Task brief> The lines from the top of the records below through the one containing "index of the" are to be transcribed exactly, and nothing else is to be added.

[Data items]
--------------------

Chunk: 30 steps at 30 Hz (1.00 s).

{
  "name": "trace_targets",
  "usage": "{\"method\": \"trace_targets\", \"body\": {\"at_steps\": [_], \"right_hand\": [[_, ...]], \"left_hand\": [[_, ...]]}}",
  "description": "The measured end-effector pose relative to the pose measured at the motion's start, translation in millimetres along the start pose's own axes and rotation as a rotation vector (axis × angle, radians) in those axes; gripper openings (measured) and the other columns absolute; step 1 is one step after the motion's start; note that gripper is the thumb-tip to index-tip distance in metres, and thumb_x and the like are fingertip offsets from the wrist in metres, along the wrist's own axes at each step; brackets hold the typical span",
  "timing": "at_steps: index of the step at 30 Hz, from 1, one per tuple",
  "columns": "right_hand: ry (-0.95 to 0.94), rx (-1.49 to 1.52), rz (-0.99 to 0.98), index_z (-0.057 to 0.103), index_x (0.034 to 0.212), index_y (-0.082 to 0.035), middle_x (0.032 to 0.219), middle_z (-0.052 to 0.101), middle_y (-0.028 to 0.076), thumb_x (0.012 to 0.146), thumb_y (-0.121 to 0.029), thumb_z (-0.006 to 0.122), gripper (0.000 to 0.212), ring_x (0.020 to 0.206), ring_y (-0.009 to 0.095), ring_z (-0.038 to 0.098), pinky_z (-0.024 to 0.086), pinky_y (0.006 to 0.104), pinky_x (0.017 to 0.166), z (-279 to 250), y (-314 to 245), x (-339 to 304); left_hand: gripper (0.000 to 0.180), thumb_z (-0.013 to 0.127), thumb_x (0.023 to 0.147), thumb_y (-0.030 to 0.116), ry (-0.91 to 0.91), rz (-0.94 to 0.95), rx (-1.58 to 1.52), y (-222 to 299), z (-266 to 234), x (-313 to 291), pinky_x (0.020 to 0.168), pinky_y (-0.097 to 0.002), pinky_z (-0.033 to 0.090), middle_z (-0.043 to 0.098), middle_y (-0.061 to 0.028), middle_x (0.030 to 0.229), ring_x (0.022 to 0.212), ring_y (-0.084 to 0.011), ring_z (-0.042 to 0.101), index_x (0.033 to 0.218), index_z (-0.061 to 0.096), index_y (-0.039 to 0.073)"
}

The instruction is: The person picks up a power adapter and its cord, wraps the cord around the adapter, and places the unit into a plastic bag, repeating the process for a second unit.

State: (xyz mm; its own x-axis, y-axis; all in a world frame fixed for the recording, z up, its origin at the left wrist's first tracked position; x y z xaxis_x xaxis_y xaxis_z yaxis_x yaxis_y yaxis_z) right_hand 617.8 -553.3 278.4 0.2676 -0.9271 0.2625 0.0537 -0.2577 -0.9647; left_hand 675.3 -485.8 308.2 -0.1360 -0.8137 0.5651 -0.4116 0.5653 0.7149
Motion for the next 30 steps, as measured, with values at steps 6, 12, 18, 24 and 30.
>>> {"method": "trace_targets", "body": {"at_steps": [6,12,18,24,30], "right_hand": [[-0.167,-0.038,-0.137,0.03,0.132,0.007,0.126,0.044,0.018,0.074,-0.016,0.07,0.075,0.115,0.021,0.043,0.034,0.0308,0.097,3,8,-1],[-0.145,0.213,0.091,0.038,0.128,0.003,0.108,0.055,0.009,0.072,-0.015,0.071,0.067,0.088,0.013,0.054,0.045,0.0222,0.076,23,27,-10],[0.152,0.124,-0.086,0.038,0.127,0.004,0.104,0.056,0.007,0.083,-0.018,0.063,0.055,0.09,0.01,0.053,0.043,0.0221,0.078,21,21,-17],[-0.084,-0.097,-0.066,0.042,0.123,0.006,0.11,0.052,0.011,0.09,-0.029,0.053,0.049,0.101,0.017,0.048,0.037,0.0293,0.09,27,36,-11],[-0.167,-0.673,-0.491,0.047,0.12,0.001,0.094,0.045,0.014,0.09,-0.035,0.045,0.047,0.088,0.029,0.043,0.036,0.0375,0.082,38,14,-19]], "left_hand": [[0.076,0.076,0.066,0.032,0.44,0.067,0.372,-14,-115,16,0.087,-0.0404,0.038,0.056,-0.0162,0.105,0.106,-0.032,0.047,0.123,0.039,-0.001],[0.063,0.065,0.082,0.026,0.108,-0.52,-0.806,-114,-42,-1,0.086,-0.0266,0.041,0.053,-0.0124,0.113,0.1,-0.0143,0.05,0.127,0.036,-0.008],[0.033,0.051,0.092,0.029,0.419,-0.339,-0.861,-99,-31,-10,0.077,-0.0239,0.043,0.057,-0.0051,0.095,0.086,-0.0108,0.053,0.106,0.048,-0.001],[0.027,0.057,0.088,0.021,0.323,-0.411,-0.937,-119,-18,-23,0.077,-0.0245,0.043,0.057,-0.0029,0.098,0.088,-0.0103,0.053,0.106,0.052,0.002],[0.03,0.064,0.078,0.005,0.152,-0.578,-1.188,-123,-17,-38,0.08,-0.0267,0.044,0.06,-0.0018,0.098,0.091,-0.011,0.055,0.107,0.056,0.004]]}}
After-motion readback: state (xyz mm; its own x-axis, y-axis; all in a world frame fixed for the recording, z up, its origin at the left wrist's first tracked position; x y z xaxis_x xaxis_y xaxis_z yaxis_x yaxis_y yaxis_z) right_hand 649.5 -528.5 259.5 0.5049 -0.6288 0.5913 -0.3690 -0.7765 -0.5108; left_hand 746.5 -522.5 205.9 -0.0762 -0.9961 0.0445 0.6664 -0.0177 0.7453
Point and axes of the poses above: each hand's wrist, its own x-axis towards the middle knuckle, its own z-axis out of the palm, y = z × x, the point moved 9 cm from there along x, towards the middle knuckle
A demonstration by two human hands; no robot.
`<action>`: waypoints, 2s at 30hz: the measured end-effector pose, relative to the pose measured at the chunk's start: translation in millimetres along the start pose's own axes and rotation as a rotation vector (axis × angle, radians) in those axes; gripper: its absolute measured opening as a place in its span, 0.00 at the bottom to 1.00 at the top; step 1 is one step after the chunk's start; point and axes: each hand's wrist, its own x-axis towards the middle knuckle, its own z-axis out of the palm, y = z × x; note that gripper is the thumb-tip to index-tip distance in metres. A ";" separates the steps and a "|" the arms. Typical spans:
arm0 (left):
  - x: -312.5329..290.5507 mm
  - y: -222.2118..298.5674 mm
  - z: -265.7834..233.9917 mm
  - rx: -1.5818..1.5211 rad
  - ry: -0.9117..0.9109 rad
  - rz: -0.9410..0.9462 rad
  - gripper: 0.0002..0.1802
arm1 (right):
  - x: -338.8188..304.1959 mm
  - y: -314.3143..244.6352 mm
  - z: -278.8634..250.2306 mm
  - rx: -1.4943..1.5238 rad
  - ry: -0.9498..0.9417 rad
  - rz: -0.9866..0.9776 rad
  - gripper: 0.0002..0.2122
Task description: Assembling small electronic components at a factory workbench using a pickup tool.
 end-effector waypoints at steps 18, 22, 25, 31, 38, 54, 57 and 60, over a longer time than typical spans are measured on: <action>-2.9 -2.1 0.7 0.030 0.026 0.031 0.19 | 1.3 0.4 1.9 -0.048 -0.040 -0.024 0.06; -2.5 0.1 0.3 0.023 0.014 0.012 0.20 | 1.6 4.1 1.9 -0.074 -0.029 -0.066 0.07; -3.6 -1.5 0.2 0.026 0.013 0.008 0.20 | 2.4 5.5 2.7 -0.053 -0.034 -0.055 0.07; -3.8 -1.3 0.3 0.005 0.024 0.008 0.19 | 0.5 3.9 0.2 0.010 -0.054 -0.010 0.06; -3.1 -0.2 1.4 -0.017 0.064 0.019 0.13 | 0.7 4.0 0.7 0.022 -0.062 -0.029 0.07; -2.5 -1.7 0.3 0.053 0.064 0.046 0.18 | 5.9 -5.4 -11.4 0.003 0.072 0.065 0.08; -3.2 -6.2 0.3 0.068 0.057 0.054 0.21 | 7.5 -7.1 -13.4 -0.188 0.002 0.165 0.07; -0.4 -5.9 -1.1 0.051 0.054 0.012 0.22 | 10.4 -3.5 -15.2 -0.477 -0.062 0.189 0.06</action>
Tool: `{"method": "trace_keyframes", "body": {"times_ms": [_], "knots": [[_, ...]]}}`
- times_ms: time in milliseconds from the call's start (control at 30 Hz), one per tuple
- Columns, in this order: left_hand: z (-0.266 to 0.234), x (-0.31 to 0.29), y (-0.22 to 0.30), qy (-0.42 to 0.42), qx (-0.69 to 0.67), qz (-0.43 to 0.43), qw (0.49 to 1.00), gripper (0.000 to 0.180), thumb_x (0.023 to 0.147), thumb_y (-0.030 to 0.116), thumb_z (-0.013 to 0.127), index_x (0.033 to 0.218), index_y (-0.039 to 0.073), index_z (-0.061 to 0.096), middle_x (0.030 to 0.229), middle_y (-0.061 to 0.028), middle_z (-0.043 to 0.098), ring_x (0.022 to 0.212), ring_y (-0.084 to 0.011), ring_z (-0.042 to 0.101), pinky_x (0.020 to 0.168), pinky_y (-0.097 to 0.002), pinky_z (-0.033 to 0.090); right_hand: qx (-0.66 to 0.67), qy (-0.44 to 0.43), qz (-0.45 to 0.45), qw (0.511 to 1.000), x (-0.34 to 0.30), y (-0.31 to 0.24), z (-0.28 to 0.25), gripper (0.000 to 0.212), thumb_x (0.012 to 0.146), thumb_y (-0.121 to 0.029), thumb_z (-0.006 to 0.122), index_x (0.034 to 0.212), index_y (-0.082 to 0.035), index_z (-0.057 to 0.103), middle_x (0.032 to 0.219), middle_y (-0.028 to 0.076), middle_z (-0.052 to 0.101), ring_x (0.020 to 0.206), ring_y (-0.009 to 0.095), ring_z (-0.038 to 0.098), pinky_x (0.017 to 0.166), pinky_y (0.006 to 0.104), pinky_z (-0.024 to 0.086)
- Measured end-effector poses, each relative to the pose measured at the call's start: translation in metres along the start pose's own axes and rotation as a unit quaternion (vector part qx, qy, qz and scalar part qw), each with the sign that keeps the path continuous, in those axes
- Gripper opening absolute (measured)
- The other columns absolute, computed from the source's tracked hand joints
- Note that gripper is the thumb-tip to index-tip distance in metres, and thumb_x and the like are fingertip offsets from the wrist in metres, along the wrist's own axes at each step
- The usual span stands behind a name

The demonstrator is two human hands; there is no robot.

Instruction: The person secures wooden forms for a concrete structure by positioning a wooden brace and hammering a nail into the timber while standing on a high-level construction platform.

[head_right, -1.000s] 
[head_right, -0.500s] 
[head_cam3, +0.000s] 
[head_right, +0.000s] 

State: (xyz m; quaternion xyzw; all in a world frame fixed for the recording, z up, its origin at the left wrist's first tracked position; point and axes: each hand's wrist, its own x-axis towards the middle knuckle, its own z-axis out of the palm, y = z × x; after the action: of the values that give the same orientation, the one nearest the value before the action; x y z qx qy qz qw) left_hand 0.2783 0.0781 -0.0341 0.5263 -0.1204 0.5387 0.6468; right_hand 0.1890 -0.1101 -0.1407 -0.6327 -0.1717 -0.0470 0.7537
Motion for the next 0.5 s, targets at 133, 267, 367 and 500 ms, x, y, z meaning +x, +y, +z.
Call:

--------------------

Task output>
Chunk: 30 steps at 30 Hz (1.00 s).

{
  "name": "trace_targets",
  "usage": "{\"method\": \"trace_targets\", \"body\": {\"at_steps\": [_], \"right_hand\": [[_, ...]], \"left_hand\": [[_, ...]]}}",
  "description": "The measured end-effector pose relative to the pose measured at the motion's start, translation in millimetres along the start pose's own axes and rotation as a rotation vector (axis × angle, radians) in those axes; gripper openings (measured) and the other columns absolute; step 1 is one step after the motion's start; note that gripper is the thumb-tip to index-tip distance in metres, and thumb_x and the like are fingertip offsets from the wrist in metres, along the wrist's own axes at each step; brackets hold the typical span",
  "timing": "at_steps: index of the step at 30 Hz, from 1, one per tuple",

Nothing more belongs to this exercise.